··· Records to process ···

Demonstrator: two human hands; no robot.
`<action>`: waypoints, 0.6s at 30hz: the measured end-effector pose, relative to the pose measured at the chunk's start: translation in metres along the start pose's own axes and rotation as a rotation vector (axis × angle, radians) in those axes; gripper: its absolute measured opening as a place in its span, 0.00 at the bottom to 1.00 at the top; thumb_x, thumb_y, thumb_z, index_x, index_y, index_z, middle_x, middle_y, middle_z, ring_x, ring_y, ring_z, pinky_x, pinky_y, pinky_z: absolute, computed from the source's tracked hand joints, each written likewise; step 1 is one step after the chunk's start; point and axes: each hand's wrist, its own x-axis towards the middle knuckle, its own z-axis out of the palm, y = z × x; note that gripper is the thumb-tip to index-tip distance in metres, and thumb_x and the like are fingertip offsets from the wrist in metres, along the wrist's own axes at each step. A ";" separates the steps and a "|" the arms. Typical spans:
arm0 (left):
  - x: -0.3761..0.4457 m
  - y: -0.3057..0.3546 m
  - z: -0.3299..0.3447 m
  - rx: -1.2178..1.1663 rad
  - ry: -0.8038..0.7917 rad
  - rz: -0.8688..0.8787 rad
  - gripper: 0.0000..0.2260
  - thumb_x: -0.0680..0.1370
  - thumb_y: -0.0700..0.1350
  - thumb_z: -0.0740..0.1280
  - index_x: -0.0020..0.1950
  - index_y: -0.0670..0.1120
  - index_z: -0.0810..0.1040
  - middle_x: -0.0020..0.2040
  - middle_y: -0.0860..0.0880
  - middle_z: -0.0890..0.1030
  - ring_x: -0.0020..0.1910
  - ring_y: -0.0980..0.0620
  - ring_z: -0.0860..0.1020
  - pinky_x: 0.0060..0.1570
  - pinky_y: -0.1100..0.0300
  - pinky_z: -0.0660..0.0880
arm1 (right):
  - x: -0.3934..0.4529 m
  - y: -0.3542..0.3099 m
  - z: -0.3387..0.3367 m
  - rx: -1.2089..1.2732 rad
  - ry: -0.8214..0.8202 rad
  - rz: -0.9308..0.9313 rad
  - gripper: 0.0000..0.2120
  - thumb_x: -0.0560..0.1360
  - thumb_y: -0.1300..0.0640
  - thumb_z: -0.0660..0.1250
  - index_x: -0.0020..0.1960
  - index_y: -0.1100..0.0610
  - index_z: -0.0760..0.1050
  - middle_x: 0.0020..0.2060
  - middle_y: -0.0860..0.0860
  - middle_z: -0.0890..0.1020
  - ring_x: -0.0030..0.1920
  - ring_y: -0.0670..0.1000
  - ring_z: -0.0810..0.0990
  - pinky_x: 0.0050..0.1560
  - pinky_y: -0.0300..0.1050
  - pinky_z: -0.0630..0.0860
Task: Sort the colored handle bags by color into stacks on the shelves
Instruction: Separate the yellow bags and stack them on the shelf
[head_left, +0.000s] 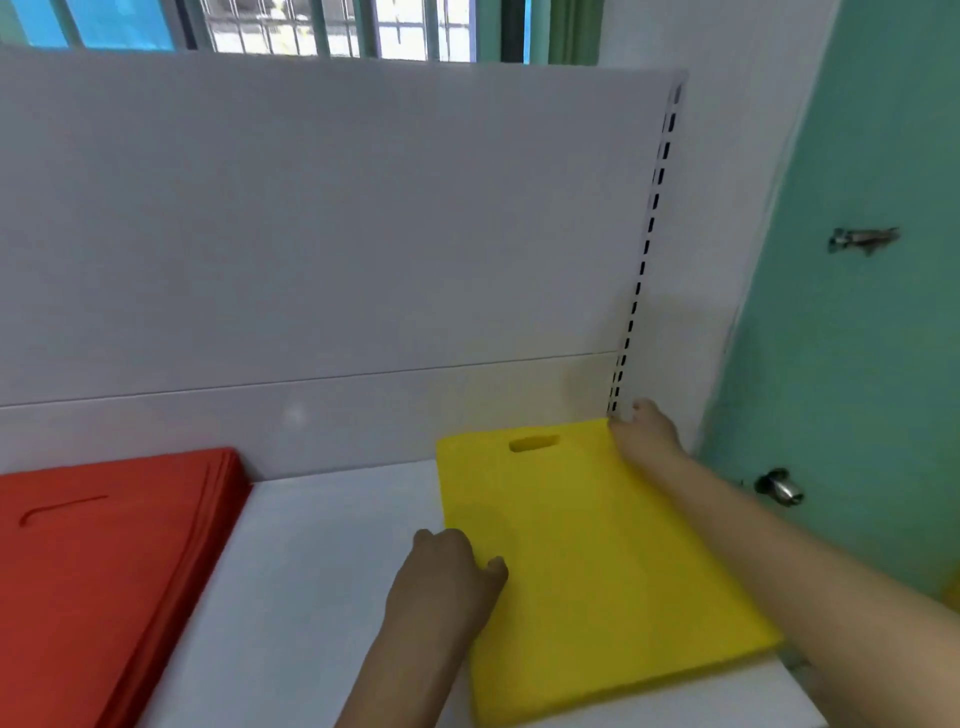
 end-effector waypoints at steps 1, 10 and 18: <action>0.000 0.003 0.002 -0.002 0.013 -0.012 0.13 0.79 0.58 0.62 0.45 0.49 0.68 0.53 0.47 0.70 0.55 0.46 0.76 0.47 0.57 0.71 | 0.001 -0.002 0.001 -0.014 -0.051 0.033 0.25 0.80 0.55 0.60 0.73 0.63 0.60 0.67 0.60 0.71 0.59 0.59 0.73 0.47 0.43 0.68; -0.012 0.014 0.034 0.035 0.139 -0.019 0.23 0.80 0.54 0.61 0.72 0.47 0.65 0.68 0.44 0.66 0.68 0.44 0.63 0.65 0.54 0.65 | -0.001 -0.020 0.008 -0.446 -0.204 -0.039 0.33 0.79 0.52 0.60 0.76 0.65 0.51 0.74 0.64 0.58 0.60 0.61 0.73 0.50 0.47 0.74; -0.027 -0.024 0.024 -0.192 0.379 0.090 0.30 0.81 0.56 0.59 0.80 0.51 0.54 0.75 0.50 0.61 0.72 0.52 0.62 0.68 0.59 0.65 | -0.079 -0.131 0.019 -0.482 -0.047 -0.697 0.21 0.81 0.46 0.56 0.66 0.59 0.70 0.59 0.58 0.77 0.59 0.59 0.76 0.49 0.49 0.72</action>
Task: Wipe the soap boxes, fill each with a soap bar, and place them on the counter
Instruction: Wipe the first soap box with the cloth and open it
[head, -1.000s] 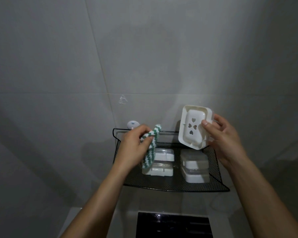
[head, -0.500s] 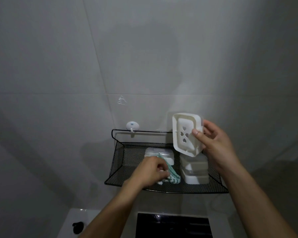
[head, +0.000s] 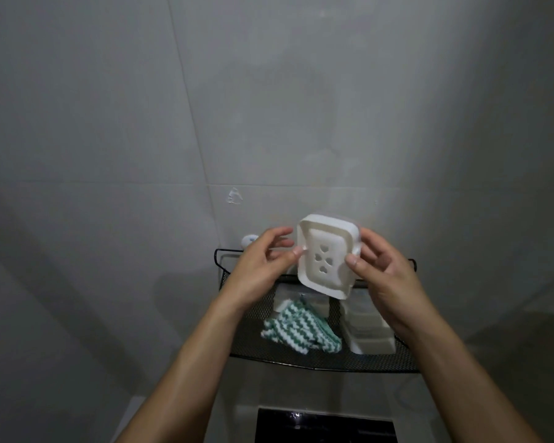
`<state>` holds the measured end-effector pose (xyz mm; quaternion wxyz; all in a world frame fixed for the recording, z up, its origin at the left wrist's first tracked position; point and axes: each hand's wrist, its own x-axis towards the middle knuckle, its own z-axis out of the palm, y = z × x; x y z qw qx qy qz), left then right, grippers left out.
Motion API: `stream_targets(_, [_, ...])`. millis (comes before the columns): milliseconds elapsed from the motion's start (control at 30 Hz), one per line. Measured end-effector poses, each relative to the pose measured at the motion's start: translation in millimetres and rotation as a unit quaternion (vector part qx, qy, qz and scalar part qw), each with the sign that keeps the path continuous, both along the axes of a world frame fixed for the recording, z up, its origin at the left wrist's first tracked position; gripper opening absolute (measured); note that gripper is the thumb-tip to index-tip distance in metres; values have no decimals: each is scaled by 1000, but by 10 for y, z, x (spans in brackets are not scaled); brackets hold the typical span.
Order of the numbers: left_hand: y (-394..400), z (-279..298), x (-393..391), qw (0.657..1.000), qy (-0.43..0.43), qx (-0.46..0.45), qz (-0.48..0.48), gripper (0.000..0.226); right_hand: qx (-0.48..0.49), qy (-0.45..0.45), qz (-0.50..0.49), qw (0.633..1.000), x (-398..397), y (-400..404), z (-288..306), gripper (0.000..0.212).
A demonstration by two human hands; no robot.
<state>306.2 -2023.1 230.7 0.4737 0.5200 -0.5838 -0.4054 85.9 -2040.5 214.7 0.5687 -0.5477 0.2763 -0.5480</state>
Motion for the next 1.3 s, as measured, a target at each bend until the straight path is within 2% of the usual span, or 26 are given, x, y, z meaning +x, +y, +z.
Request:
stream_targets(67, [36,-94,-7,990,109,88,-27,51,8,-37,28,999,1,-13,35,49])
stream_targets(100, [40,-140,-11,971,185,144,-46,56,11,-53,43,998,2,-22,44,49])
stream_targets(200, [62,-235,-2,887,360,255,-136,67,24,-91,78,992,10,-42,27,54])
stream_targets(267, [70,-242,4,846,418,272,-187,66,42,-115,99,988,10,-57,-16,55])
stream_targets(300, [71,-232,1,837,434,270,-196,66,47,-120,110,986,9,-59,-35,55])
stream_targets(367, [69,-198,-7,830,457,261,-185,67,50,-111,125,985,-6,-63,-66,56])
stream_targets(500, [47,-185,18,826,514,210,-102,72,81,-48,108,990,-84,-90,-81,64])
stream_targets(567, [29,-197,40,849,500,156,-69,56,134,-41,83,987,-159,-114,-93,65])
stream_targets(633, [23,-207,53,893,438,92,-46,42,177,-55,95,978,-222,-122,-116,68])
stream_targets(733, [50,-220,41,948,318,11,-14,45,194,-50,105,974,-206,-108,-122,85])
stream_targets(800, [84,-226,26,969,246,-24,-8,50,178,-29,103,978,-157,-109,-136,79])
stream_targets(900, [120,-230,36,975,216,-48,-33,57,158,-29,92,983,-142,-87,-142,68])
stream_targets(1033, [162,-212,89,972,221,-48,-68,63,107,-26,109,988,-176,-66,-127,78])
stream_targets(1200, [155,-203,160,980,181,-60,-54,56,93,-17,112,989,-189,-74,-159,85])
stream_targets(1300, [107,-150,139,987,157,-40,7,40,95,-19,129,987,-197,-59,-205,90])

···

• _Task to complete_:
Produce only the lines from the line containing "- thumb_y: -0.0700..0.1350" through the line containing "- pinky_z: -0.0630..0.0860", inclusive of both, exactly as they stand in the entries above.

• _Written solution_:
  - thumb_y: -0.0700..0.1350
  - thumb_z: -0.0740..0.1280
  - index_x: -0.0020..0.1950
  - index_y: -0.0670..0.1120
  - index_z: -0.0810..0.1040
  - middle_x: -0.0020..0.2040
  - middle_y: -0.0860..0.0880
  - middle_z: -0.0890..0.1030
  - ring_x: -0.0020..0.1910
  - ring_y: -0.0980..0.0620
  - ring_z: -0.0860..0.1020
  - pinky_x: 0.0060..0.1570
  - pinky_y: -0.1100..0.0300
  - pinky_z: -0.0660..0.0880
arm1 (right):
  - x: -0.3934..0.4529 m
  - y: -0.3542..0.3099 m
  - z: -0.3387..0.3367 m
  - rx: -1.2089..1.2732 rad
  - ry: -0.8214..0.8202 rad
  - rz: -0.9308..0.9313 rad
  - gripper: 0.0000..0.2120
  - thumb_x: -0.0560..0.1360
  - thumb_y: -0.1300..0.0640
  - thumb_z: -0.0660..0.1250
  - index_x: -0.0020..0.1960
  - index_y: -0.1100..0.0610
  - index_z: -0.0760..0.1050
  - middle_x: 0.0020..0.2060
  - middle_y: -0.0860..0.0860
  - middle_z: -0.0890..0.1020
  - ring_x: -0.0030..0.1920
  - ring_y: -0.0670..0.1000
  - ring_z: -0.0810..0.0990
  - pinky_x: 0.0050..0.1560
  - pinky_y: -0.0300..0.1050
  - pinky_z: -0.0630..0.0860

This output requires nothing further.